The study addresses the need for earlier multi-cancer detection by leveraging a pan-omic spectroscopic signature from serum that captures both tumour- and host-response information. By training and validating machine-learning classifiers against symptomatic non-cancer controls—a more clinically representative and challenging comparator set—the approach demonstrated robust discrimination across eight cancer types and strong performance in pooled ‘any cancer’ detection. The tunability of operating points along the ROC curve allows adaptation to different clinical pathways that may prioritise high specificity (to minimise false positives and downstream procedures) or high sensitivity (to maximise early detection). Performance compares favourably with more complex and costly liquid biopsy methods, and integration with orthogonal biomarkers such as cfDNA and clinical risk data could further enhance accuracy. Importantly, early-stage detection rates (including Stage I) were high under sensitivity-tuned settings, supporting the potential clinical value for earlier intervention and triage of symptomatic patients.

The Dxcover® spectroscopic liquid biopsy shows promise for earlier detection of multiple cancer types, including high sensitivity to Stage I–II disease. The platform is rapid, low-cost, minimally invasive, and can be tuned for sensitivity or specificity to fit diverse diagnostic pathways. While further prospective validation, larger cohorts, and exploration of combined testing strategies are needed, the technology could facilitate efficient triage and earlier diagnosis, potentially improving patient outcomes.

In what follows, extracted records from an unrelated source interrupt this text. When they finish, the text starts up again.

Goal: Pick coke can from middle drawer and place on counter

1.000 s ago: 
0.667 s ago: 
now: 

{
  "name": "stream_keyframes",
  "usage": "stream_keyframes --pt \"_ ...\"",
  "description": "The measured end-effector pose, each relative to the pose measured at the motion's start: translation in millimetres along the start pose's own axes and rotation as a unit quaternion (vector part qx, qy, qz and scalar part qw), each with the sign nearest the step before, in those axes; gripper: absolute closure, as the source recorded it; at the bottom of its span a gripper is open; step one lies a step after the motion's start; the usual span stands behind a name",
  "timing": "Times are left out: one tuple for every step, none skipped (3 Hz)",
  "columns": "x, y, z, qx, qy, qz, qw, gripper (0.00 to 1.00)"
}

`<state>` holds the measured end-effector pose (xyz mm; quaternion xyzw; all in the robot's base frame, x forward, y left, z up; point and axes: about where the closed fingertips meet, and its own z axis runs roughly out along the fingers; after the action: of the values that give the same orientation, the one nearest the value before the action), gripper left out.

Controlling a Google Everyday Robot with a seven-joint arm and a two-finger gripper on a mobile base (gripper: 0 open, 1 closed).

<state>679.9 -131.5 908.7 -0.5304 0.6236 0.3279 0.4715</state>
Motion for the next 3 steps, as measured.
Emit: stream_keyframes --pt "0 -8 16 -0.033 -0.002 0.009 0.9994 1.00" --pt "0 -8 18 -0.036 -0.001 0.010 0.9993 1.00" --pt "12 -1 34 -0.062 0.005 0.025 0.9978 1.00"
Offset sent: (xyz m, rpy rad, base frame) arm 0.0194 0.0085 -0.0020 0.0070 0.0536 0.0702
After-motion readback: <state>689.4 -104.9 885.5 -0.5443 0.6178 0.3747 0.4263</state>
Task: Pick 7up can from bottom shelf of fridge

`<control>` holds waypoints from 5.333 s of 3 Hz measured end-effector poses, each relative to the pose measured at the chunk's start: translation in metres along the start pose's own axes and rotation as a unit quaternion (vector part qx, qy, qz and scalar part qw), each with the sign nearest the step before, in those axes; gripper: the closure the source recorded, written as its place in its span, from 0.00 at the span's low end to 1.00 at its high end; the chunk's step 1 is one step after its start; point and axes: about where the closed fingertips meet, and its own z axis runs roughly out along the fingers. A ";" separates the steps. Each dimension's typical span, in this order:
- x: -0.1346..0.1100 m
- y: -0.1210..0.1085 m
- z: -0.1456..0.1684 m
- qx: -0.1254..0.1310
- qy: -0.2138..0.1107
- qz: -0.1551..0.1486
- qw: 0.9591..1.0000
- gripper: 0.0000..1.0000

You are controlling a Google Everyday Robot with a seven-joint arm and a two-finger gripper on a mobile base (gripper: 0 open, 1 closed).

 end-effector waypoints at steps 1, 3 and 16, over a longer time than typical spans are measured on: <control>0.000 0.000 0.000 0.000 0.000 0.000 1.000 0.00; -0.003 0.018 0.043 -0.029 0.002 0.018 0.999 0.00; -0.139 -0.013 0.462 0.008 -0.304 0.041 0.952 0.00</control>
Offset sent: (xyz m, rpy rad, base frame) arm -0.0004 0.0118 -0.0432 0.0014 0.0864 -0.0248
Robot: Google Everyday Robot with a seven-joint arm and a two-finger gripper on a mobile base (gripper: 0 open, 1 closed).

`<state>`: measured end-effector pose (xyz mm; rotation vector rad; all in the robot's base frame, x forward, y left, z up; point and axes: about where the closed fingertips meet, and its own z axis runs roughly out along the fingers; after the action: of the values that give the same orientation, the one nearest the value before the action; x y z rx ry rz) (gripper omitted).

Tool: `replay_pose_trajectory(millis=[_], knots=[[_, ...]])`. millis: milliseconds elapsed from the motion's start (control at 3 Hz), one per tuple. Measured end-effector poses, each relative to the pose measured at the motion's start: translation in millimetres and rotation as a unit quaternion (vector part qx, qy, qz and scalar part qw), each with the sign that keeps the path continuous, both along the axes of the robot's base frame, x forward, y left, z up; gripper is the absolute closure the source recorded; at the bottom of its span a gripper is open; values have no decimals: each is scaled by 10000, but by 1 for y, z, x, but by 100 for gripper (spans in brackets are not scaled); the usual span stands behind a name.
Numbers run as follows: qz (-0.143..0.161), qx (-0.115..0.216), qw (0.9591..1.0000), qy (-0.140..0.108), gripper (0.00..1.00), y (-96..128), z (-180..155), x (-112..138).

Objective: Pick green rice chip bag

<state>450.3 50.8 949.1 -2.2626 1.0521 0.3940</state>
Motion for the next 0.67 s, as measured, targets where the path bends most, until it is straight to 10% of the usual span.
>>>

- Information content: Spectroscopy does not provide genomic data to guide treatment decisions; complementary DNA-based testing may be required downstream. - Control cohort composition: All cancer types were compared against a shared symptomatic non-cancer group; cancer-specific symptomatic controls (e.g., benign disease mimics) were not used, which could refine accuracy estimates. - Sample size and balance: Although prior work suggests ~200 samples per class can be adequate, larger and more balanced cohorts would increase robustness. - Generalisability and prevalence: As an early-stage discovery study, real-world prevalence and deployment settings remain to be defined; positive predictive values will vary with population. - Data access: Under GDPR, raw datasets are not publicly available, limiting external replication with the exact data. - Minor inconsistencies and typographical variations in reported device naming across sections; prospective, standardised protocols are needed in future trials.